General information
- Type: military transport aircraft
- National origin: South Korea
- Manufacturer: Korea Aerospace Industries
- Status: In development

= KAI MC-X =

South Korean proposed twin-engined airliner

The KAI MC-X is an in-development twin-engined military transport aircraft that is being designed by the South Korean aircraft manufacturer Korea Aerospace Industries (KAI).

==Development==
Work on the MC-X started during the early 2020s as an unsolicited proposal by the discussion with Korea Aerospace Industries (KAI), albeit one that has been shaped by a series of discussions with the Republic of Korea Air Force (RoKAF) to understand the service's future transport requirements. The designers intend to produce a next-generation transport aircraft suitable for multiple roles and fitting between existing platforms such as the Lockheed C-130 Hercules and the Airbus A400M Atlas airlifters. During September 2022, the existence of the MC-X was revealed to the general public; speaking at that time, a KAI spokesperson stated that the MC-X was anticipated to be ready to enter production by the early 2030s.

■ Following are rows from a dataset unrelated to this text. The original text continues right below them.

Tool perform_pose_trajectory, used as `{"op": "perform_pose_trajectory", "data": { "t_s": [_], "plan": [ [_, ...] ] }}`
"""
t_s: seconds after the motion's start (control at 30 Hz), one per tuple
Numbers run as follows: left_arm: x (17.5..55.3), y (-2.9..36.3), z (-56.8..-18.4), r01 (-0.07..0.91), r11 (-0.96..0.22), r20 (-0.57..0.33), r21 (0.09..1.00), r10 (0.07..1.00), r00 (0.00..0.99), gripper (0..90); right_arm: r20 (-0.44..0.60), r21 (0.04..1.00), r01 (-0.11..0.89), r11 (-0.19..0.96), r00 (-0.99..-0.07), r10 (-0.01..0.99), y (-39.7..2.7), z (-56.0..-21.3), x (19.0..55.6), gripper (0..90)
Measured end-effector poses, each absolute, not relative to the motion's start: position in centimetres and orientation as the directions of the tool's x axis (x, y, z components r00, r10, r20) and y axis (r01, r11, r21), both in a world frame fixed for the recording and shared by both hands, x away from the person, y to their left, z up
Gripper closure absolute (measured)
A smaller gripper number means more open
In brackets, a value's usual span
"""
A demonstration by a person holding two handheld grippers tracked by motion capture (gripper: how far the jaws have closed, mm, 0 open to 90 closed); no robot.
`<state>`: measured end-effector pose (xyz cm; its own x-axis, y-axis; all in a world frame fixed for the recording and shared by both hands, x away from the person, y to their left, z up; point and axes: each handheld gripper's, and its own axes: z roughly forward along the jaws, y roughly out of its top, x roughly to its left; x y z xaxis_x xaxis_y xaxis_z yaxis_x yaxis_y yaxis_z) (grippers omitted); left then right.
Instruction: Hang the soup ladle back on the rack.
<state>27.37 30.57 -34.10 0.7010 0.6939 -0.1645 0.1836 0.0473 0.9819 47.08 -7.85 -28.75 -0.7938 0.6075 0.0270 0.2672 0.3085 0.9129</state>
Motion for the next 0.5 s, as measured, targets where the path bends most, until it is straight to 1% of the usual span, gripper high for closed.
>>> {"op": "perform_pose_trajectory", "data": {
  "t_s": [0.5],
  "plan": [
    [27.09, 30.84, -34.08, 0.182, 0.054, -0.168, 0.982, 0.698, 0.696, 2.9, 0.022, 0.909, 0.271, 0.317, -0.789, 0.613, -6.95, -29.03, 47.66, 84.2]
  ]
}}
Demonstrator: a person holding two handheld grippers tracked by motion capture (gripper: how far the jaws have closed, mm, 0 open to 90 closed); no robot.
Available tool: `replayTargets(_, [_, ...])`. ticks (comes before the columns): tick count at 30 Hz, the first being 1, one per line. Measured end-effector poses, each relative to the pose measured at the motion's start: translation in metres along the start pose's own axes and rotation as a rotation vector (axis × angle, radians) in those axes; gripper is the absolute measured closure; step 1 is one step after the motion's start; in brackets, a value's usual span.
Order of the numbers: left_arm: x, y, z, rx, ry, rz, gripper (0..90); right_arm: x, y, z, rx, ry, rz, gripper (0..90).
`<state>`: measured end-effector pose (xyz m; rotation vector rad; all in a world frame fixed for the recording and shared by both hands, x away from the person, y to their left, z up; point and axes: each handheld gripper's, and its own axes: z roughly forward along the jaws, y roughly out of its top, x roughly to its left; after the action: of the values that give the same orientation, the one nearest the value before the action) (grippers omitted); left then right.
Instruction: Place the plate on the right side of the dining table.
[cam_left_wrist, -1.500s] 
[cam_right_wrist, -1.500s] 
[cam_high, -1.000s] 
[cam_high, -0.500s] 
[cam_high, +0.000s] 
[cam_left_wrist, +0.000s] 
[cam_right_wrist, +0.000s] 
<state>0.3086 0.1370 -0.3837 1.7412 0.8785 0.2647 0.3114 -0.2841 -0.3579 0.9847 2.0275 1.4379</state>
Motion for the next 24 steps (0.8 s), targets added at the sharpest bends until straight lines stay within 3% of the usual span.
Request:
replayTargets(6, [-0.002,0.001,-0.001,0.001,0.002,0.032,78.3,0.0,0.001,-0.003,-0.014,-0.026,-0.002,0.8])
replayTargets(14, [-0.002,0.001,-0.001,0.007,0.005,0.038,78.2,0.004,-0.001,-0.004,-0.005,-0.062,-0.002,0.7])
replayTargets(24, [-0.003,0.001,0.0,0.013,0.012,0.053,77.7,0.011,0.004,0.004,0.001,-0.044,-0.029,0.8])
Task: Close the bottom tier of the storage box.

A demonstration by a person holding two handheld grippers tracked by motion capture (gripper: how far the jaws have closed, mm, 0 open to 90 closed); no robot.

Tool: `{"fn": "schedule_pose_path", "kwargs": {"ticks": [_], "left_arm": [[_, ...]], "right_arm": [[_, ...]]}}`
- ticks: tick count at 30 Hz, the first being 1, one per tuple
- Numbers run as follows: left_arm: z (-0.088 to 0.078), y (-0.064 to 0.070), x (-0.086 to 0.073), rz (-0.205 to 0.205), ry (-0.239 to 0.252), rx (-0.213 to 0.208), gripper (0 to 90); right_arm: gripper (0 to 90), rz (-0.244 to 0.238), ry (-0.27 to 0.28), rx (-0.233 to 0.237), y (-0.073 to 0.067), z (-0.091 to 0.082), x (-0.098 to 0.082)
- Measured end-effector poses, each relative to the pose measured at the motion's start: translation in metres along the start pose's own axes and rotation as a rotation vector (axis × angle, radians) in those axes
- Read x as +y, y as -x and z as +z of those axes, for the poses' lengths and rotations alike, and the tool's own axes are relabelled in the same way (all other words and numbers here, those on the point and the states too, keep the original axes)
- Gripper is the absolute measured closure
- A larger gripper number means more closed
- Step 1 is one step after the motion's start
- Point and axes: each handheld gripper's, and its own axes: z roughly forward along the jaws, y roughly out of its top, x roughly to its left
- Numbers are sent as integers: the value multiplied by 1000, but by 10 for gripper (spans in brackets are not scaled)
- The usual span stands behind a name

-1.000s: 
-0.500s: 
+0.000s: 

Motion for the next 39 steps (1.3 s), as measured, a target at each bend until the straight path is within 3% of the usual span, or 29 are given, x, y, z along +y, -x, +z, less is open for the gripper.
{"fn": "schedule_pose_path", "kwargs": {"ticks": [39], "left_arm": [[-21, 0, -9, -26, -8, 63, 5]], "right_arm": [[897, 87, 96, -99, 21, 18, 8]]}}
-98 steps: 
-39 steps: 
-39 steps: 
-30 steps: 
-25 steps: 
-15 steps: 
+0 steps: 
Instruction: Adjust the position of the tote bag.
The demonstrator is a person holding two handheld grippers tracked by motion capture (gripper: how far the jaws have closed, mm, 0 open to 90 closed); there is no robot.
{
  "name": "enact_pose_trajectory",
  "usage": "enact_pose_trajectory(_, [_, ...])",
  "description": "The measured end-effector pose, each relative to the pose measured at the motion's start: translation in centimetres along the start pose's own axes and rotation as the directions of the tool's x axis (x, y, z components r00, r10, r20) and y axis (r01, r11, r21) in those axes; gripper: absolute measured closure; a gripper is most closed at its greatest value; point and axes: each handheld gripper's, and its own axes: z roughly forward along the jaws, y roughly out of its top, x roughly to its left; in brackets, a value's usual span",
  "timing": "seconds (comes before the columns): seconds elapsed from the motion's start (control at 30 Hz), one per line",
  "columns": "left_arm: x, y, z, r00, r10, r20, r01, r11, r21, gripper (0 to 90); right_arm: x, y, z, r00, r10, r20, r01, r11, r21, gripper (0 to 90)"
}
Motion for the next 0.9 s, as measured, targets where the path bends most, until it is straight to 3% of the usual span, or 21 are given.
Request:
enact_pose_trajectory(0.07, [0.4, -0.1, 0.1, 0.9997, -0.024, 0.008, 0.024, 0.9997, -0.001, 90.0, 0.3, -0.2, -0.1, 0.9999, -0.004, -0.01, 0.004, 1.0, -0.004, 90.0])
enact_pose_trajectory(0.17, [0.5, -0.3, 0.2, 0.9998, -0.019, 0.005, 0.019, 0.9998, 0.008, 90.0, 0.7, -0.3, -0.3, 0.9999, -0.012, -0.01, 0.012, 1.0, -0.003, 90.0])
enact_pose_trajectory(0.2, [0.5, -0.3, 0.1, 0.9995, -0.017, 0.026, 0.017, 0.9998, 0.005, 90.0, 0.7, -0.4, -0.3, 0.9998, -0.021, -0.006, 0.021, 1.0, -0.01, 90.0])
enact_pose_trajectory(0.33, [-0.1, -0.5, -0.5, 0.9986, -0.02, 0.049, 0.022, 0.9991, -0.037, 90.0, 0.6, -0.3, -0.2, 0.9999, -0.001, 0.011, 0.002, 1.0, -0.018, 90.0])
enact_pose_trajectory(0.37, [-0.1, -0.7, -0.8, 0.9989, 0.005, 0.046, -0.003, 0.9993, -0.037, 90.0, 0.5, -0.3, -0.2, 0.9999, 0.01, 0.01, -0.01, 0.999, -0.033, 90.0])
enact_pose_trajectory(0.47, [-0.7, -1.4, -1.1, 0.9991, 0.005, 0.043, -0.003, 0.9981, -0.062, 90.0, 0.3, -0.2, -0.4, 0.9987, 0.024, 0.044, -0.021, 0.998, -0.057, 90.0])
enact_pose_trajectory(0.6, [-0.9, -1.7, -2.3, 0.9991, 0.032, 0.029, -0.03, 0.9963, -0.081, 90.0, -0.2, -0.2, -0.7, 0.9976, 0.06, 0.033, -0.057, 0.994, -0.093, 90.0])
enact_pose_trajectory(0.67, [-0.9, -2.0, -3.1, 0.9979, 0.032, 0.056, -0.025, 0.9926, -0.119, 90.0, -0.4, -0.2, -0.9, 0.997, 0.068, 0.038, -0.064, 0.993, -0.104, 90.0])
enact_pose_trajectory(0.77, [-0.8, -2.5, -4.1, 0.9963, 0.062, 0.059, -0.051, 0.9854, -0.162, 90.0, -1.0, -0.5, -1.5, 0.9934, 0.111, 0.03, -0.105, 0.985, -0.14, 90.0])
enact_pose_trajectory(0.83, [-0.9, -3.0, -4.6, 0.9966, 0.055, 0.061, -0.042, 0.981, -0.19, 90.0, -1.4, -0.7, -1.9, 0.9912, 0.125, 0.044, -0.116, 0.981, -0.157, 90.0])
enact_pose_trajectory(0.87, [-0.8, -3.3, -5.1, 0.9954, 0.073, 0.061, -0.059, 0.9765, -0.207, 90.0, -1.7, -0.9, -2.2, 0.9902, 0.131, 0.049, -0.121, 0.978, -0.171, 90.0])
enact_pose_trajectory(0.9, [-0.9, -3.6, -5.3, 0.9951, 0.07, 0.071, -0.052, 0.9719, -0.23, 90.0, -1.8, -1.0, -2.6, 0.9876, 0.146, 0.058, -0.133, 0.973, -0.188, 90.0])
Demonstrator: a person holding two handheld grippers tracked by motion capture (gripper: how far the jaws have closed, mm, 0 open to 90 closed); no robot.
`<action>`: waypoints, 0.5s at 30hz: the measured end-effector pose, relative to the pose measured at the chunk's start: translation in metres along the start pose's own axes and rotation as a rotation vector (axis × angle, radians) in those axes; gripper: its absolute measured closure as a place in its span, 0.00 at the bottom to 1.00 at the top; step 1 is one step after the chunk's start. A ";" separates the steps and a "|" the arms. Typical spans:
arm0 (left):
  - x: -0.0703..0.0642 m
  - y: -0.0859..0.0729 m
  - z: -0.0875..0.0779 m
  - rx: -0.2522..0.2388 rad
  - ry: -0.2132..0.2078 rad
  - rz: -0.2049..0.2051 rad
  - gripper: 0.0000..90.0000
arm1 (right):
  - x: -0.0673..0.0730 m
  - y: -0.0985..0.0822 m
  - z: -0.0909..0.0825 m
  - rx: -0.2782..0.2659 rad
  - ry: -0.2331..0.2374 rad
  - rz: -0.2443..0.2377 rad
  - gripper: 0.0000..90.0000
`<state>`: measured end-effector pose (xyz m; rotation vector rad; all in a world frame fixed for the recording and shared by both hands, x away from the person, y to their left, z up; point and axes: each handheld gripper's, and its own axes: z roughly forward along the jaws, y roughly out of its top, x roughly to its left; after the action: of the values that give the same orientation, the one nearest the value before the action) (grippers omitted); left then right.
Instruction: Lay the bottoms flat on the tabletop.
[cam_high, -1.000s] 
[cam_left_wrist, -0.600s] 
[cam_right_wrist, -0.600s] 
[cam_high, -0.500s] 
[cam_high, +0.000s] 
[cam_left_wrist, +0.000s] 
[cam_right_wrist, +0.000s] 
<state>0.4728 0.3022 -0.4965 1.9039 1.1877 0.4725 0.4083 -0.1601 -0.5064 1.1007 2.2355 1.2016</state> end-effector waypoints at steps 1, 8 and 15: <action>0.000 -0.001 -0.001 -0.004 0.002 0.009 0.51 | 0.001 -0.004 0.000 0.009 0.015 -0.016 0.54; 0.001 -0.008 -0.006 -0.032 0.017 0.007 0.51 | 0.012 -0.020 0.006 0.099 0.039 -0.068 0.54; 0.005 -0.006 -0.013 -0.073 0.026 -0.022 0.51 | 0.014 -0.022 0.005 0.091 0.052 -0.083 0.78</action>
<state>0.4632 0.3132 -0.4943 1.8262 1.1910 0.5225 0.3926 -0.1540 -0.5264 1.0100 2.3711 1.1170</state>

The configuration of the MC-X is typical of tactical airlifters, combining a high-mounted wing with a T-tail. In addition to being a twin-engine aircraft, its dimensions are roughly 40 meters in length, 13.5 meters in height, and 41.1 meters in width, possessing a maximum take-off weight of 92,000 kg and a payload capacity of up to 30,000 kg. Specific payloads that can be carried shall include up to seven 463L pallets at full height along with a further two low-height ones; a single K55A1 self-propelled howitzer or a K21 infantry fighting vehicle could also be carried. In terms of personnel, up to 92 troops or 74 paratroopers are intended to be carried by a single MC-X.

It has been anticipated that the airlifter will be powered by a pair of turbofan engines that are expected to deliver around 30,000 lb of thrust and provide a maximum speed of 926 kmph and a cruising range of 7,000 kilometres. It is planned to be equipped with a self-defence system and an automated loading system. While early development and production work had been expected to be performed entirely in-house by KAI, the company was reportedly open to the involvement of an overseas industrial partner under suitable circumstances. In addition to the domestic market, the MC-X could be potentially offered on the export market as a competitor to mid-size military airlifters such as the Kawasaki C-2 and the Embraer C-390 Millennium.

KAI has also proposed a shortened version of the MC-X that would be optionally fitted with an extended wing for increases range, which has been anticipated as being useful for performing specialised roles, such as maritime patrol, airborne early warning, communications relay, signal intelligence and stand-off jamming. KAI has stated that both the Republic of Korea Army and Republic of Korea Navy could be potential customers for certain configurations, such as for the transportation of special forces and maritime patrol duties. Furthermore, it has been indicated that variants of the MC-X could be used as a mother ship for unmanned aerial vehicles and even as a platform to launching rockets into space.

In January 2023, it was announced that South Korea had signed a memorandum of understanding (MoU) with the United Arab Emirates to jointly develop the MC-X beyond the concept stage. In June of that year, KAI presented a maritime patrol variant of the MC-X, and stated that this version was being prepared as a replacement for the RoKAF's existing fleet of CASA/IPTN CN-235 tactical transport aircraft.